‘Mommy’s not coming back’

January 14, 2019

Maria Malcolm, left, and Brittany Dyke in the playroom on the pediatric unit.

Chinook specialist finds right words to prepare children for loss of a parent

Story & photo by Sherri Gallant

LETHBRIDGE — As a Child Life Specialist on the pediatric unit at Chinook Regional Hospital, Maria Malcolm is called upon now and then to help children face their mortality. And so it was, one day about 17 years ago, a colleague approached her to see if she might help a little girl whose twin brother had died.

Malcolm agreed to help the child and her family handle their sadness and grief. Word spread about her successful efforts, and one day she was approached by a staff member from Palliative Care.

“She said, ‘we’ve got a Mom who’s dying and can’t bring herself to tell her child, can you help?’ ” recalls Malcolm, who worked with the three-year-old in an age-appropriate way so she would understand what was happening.

One of the techniques she used was to show her how rust had eroded a car in the hospital’s parking lot. Cancer is kind of like that, she explained.

“While I was still working with that case, they came to me and said, ‘we’ve got a seven-year-old and a two-year-old whose mom is dying, could you help them?’ And it just sort of progressed from there to now, 17 years later, and a formal position has been created to run this as an official program.”

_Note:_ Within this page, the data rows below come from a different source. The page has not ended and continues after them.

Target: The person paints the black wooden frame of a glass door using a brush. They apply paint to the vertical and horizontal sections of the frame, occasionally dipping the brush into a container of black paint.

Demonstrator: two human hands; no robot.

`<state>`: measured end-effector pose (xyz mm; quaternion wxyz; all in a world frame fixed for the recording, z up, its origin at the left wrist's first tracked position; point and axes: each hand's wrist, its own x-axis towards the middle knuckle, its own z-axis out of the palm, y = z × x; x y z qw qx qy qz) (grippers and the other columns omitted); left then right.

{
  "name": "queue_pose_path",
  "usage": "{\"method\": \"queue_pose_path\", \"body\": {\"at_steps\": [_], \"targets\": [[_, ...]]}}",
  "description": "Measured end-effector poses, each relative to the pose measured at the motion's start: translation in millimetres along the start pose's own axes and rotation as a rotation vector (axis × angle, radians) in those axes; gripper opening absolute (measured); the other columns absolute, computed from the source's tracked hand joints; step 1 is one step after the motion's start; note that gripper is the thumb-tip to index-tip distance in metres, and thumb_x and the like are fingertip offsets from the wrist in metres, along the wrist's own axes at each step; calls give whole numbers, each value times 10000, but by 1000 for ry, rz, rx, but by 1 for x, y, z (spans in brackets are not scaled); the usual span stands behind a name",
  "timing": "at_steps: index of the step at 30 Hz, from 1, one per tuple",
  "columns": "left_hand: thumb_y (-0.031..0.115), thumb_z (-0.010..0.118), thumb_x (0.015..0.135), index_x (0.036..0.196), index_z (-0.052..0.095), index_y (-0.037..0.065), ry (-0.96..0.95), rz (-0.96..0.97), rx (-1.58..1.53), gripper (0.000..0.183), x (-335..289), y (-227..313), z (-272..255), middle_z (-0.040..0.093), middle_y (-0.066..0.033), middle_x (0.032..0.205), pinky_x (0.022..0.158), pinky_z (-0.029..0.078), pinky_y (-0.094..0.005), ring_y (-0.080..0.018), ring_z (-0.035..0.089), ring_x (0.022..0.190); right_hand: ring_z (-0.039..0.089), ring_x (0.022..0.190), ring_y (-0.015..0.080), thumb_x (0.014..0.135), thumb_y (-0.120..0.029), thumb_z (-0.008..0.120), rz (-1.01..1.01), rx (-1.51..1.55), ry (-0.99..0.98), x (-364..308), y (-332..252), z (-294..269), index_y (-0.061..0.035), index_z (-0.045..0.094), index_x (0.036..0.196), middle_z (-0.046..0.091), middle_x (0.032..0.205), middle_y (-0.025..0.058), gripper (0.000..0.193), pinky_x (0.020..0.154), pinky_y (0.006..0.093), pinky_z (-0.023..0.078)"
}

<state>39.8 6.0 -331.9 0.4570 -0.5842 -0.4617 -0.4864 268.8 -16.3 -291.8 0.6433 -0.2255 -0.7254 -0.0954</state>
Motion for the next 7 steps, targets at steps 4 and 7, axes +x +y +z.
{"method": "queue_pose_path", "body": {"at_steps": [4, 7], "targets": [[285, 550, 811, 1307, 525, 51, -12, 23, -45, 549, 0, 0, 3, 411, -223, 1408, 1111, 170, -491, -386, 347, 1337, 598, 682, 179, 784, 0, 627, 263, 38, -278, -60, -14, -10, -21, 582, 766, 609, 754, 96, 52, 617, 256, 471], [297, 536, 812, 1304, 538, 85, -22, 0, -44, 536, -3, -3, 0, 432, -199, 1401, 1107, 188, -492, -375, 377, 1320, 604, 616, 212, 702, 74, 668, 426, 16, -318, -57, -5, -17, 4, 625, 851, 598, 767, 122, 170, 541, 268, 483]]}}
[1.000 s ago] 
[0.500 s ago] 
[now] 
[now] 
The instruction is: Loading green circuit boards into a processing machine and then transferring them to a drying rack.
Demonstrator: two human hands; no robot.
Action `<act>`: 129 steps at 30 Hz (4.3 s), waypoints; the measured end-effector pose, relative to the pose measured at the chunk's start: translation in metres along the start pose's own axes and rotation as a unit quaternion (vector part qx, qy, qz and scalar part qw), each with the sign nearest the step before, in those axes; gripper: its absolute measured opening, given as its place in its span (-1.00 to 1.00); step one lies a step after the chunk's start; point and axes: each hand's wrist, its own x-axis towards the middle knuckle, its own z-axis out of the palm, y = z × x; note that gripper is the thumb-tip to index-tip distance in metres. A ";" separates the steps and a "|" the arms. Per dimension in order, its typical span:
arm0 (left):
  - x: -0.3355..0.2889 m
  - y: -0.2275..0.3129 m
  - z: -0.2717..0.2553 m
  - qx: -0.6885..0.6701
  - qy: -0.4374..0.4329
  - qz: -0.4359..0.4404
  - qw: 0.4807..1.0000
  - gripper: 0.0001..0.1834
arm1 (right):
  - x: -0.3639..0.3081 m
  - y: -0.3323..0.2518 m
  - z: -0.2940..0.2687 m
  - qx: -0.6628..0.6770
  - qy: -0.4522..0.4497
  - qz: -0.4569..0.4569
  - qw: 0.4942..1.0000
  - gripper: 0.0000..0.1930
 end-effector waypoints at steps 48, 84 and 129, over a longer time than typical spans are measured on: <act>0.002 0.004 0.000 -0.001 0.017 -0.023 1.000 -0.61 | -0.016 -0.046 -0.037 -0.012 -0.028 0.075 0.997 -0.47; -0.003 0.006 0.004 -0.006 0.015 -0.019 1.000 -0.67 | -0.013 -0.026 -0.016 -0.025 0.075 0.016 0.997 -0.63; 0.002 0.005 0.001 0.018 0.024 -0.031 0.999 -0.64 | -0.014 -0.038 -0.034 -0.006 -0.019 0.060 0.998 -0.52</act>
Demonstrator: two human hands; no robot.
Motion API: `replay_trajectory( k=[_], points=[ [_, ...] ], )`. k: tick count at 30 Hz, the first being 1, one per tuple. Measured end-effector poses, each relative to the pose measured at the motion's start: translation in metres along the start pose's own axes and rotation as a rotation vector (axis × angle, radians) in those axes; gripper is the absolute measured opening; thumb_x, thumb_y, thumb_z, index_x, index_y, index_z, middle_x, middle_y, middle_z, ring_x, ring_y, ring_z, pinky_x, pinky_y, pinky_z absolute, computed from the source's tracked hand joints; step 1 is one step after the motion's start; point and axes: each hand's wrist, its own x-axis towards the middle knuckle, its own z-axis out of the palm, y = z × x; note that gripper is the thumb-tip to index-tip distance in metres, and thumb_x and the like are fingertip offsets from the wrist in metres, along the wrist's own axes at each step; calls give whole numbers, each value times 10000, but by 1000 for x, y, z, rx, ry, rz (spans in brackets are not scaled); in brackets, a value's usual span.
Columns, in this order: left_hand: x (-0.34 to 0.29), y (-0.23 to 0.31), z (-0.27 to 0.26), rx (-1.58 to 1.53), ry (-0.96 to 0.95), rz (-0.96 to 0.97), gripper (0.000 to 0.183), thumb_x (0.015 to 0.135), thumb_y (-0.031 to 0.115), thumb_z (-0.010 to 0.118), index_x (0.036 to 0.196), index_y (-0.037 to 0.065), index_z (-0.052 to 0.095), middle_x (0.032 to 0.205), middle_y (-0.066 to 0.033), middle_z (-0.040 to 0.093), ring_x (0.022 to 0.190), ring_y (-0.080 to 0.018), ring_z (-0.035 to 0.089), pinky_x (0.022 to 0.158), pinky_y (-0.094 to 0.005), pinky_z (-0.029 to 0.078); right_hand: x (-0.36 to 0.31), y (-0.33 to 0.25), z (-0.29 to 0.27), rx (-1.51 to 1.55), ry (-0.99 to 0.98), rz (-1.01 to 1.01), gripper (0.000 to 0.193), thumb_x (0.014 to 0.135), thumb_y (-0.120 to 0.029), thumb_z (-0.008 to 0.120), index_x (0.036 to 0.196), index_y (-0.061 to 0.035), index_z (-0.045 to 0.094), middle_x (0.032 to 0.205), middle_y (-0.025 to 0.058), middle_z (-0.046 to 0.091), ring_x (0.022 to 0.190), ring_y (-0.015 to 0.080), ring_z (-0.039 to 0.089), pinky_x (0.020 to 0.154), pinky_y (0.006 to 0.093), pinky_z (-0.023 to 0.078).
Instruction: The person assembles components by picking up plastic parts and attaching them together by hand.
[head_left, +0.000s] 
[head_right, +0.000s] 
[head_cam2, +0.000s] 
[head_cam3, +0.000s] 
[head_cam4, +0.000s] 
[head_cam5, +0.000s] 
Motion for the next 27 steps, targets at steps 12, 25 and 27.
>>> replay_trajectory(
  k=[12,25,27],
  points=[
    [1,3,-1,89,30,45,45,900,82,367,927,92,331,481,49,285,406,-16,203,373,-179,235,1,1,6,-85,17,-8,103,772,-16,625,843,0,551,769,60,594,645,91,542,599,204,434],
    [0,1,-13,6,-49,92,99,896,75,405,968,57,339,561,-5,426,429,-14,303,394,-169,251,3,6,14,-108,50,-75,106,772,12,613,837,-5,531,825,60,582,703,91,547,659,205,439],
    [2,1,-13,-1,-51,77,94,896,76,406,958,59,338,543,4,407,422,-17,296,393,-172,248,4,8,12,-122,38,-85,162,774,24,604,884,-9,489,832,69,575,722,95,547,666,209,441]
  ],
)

To date, Malcolm has worked with 162 families, children aged 2 to 17. In October, she handed the reins to Brittany Dyke, a Child Life Specialist and former student of hers, who had previously volunteered with Malcolm for four years.

“I do love this work,” says Dyke, who has a special interest in play therapy. “It’s because when you have a conversation with a parent, they feel so relieved to know that someone is helping their child. A lot of the clients I’m working with right now are at the end of the grief; the parent has passed away and I’m able to see family come out of the stages of grief, see the surviving parent thrive again and see these kids move forward with their development and experiences.

“It’s one of the only jobs I’ve ever had where I feel appreciated every single day. We deal with really hard things, but every family, every person is grateful. When you work with children you don’t always get that. I love that I’m supporting children and families and that they really feel supported.”

Malcolm has studied how to prepare kids for traumatic events, but the road she embarked on was not paved in the beginning. Finding age-appropriate ways to prepare them was partly instinctual and partly from her experience as a classroom teacher.

“Whether you’re teaching them to read or teaching them to experience grief or prepare for a death, it’s still education,” she says.

“Maybe that’s just the natural teacher in me. Knowing child development — what children understand about death, at what ages. Children don’t understand the finality of death until age 8. But we use the word death. We say that Mommy or Daddy is going to die and is never going to come back. Very plain language and we say it over and over and over again.

“There was a little two-and-a-half-year-old I was working with, and every time I saw her she would grab my face and say, ‘Mommy dead?’. And I would say, ‘yes, Mommy’s dead.’

‘Mommy’s not coming back?’

‘No, Mommy’s not coming back.’

‘OK.’ And then she ran off to play.”

Malcolm developed materials and curriculum and has used visual aids like bread mould and Lego blocks to illustrate cancer. She’s careful to tailor terminology and context so it fits within each family’s belief system.

Using play therapy, art and puppets, she’s able to prepare them for the appearance of tubes, IVs and other things that are likely to happen, thus removing the element of surprise. She also talks with them about their feelings, often working to dismantle a belief held by many children that they’re to blame for their parent’s illness.

The women are mindful of their facial expression and tone of voice as they impart these facts to children.

“I don’t want to upset them too much — it’s just factual,” says Malcolm. “But we both have cried with clients. They start crying and then the tears come yourself. And that’s OK, because it’s OK to cry and it’s OK to be sad. We tell them that their family will cry — it is a sad thing that we’ve been talking about. And there are times that we will laugh, and that’s OK, too.”

While some adults may challenge them about the bluntness of their language, Malcom and Dyke maintain it’s better for children to hear honest words about what’s happening — since their imaginations will only conjure up something worse, if there are blanks left to fill in.

Referrals to the program come from various sources, but most often from nurses in palliative care and social workers. Since Malcolm initially developed the program, related initiatives have taken root. Addiction and Mental Health, for example, has developed child-life supports for children and families who are facing, or who have faced a loss.